Requirement ->
Go through the material under this sentence. Return every line holding "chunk".

Dataset ->
BEGIN

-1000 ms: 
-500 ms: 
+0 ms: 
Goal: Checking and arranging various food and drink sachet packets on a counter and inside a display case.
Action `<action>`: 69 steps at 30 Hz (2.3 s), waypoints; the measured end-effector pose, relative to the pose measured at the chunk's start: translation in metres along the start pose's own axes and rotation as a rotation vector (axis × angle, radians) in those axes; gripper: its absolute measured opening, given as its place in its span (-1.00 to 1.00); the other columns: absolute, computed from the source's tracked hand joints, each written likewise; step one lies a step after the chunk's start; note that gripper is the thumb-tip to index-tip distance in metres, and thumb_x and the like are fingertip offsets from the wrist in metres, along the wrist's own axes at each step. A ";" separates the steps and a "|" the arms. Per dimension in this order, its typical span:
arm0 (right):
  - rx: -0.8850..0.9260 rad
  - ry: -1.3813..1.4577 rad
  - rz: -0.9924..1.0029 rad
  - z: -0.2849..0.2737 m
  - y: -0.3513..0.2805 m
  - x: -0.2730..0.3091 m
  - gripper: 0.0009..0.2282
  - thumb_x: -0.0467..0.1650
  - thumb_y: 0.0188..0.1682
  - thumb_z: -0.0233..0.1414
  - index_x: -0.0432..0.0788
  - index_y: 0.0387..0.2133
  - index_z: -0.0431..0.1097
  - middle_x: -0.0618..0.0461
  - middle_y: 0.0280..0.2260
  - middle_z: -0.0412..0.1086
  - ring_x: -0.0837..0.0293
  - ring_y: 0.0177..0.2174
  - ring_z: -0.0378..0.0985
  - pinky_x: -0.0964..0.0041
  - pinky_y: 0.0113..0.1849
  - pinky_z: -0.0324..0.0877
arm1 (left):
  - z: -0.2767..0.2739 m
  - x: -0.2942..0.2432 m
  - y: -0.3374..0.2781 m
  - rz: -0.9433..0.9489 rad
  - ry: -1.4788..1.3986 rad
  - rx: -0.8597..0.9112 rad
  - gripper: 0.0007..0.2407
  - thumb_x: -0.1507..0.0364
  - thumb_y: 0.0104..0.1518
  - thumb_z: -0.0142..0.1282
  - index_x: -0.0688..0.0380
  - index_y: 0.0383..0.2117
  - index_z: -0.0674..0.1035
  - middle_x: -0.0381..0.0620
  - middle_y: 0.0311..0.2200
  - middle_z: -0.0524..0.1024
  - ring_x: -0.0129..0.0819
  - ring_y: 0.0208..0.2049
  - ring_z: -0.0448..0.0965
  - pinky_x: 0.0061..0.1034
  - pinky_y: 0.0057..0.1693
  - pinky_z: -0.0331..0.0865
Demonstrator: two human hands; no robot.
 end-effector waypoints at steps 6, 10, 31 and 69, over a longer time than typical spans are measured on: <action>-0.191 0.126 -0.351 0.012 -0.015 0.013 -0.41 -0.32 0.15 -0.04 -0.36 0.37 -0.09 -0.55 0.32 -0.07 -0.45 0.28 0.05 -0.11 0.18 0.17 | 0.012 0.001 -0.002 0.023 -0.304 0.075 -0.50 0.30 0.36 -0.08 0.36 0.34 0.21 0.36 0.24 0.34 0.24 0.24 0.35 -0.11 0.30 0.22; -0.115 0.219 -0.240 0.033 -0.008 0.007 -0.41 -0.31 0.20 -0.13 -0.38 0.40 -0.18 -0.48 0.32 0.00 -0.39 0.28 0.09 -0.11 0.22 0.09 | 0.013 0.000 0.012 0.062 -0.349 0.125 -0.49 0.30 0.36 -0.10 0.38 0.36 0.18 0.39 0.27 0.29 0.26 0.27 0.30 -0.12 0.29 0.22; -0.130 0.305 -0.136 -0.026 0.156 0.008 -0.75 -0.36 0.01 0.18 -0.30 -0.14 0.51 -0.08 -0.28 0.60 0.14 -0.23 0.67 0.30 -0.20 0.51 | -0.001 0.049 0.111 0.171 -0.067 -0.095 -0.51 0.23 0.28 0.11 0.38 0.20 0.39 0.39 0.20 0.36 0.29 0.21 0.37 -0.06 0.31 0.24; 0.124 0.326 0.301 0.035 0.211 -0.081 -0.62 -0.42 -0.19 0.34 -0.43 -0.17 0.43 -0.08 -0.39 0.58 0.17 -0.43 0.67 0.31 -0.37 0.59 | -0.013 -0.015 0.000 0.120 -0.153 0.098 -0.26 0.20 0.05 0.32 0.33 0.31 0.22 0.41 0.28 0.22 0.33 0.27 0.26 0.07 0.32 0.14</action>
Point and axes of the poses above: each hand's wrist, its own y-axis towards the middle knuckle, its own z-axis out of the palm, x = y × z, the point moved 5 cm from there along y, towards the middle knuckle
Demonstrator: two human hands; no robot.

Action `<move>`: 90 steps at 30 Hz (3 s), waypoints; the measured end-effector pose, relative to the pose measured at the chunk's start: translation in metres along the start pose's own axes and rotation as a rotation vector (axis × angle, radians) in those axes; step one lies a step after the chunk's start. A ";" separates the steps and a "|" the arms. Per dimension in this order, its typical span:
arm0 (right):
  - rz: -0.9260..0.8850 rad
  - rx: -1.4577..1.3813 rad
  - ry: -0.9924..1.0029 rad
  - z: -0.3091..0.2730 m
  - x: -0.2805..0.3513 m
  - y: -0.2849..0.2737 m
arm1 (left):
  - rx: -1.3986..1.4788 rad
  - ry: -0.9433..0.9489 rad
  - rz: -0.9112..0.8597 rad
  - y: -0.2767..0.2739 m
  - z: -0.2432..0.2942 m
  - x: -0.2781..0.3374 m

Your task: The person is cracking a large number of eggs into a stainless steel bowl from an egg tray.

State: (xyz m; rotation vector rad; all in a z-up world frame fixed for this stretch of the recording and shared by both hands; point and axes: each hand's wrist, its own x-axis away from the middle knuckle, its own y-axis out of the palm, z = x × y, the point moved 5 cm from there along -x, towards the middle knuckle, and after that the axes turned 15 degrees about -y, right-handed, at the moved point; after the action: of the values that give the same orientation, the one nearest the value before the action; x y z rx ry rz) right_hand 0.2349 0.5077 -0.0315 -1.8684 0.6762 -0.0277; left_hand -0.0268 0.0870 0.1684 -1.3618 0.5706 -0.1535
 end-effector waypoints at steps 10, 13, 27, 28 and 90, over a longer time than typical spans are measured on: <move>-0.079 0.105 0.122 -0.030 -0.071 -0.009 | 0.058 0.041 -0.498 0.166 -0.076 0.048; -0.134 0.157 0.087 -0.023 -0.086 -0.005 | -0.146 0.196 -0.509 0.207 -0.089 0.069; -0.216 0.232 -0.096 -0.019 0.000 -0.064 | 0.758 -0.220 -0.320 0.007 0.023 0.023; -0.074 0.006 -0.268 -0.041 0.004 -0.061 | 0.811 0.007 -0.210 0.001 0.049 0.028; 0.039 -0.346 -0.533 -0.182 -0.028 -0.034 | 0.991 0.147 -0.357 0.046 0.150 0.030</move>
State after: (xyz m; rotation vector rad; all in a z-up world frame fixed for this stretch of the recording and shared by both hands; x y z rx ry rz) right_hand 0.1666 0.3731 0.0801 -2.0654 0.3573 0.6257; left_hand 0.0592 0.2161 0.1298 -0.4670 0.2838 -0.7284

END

Task result ->
Action `<action>`: 69 steps at 30 Hz (2.3 s), waypoints; the measured end-effector pose, relative to the pose measured at the chunk's start: translation in metres along the start pose's own axes and rotation as a rotation vector (axis × angle, radians) in those axes; gripper: its absolute measured opening, given as its place in its span (-1.00 to 1.00); the other columns: absolute, computed from the source's tracked hand joints, each written likewise; step one lies a step after the chunk's start; note that gripper is the thumb-tip to index-tip distance in metres, and thumb_x and the like are fingertip offsets from the wrist in metres, along the wrist's own axes at each step. A ";" separates the steps and a "|" the arms. Per dimension in this order, its typical span:
Action `<move>`: 90 steps at 30 Hz (3 s), waypoints; the measured end-effector pose, relative to the pose measured at the chunk's start: translation in metres along the start pose's own axes and rotation as a rotation vector (axis × angle, radians) in those axes; step one lies a step after the chunk's start. A ";" separates the steps and a "|" the arms. Per dimension in this order, its typical span:

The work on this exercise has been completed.